** Supplied information follows **

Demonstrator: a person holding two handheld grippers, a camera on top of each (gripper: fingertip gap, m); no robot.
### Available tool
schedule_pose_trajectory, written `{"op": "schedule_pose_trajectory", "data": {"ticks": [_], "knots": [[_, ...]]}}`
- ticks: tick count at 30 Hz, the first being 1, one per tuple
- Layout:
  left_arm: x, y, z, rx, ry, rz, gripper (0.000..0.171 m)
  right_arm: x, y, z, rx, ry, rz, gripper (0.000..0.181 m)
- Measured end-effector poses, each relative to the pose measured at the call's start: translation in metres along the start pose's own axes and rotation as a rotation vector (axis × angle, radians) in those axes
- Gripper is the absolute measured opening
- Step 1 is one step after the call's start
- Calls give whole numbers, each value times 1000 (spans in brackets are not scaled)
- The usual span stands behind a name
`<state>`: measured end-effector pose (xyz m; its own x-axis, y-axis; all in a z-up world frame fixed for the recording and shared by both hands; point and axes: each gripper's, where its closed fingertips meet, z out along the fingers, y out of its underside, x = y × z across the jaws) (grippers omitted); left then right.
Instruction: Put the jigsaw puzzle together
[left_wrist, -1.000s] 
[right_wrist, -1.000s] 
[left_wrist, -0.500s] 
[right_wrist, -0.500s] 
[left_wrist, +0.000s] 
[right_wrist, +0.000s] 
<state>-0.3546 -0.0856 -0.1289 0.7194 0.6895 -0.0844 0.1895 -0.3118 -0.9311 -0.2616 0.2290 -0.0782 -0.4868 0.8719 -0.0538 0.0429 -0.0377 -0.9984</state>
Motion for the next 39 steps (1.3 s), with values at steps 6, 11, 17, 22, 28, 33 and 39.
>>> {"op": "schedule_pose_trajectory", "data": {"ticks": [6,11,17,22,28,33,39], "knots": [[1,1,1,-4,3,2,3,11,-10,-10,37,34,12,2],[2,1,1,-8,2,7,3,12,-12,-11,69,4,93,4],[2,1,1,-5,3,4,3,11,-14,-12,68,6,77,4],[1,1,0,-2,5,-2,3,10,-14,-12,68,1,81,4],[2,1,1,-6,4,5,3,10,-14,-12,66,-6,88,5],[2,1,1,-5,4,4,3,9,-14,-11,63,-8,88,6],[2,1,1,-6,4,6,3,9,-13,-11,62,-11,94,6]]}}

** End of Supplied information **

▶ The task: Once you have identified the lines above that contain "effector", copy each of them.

▶ Answer below:
- Measured end-effector poses, each relative to the pose measured at the call's start: translation in metres along the start pose's own axes and rotation as a rotation vector (axis × angle, radians) in those axes
`<state>`: measured end-effector pose (xyz m; its own x-axis, y-axis; all in a z-up world frame fixed for the recording and shared by both hands; point and axes: each gripper's, where its closed fingertips meet, z out along the fingers, y out of its underside, x = y × z across the jaws) (grippers omitted); left then right.

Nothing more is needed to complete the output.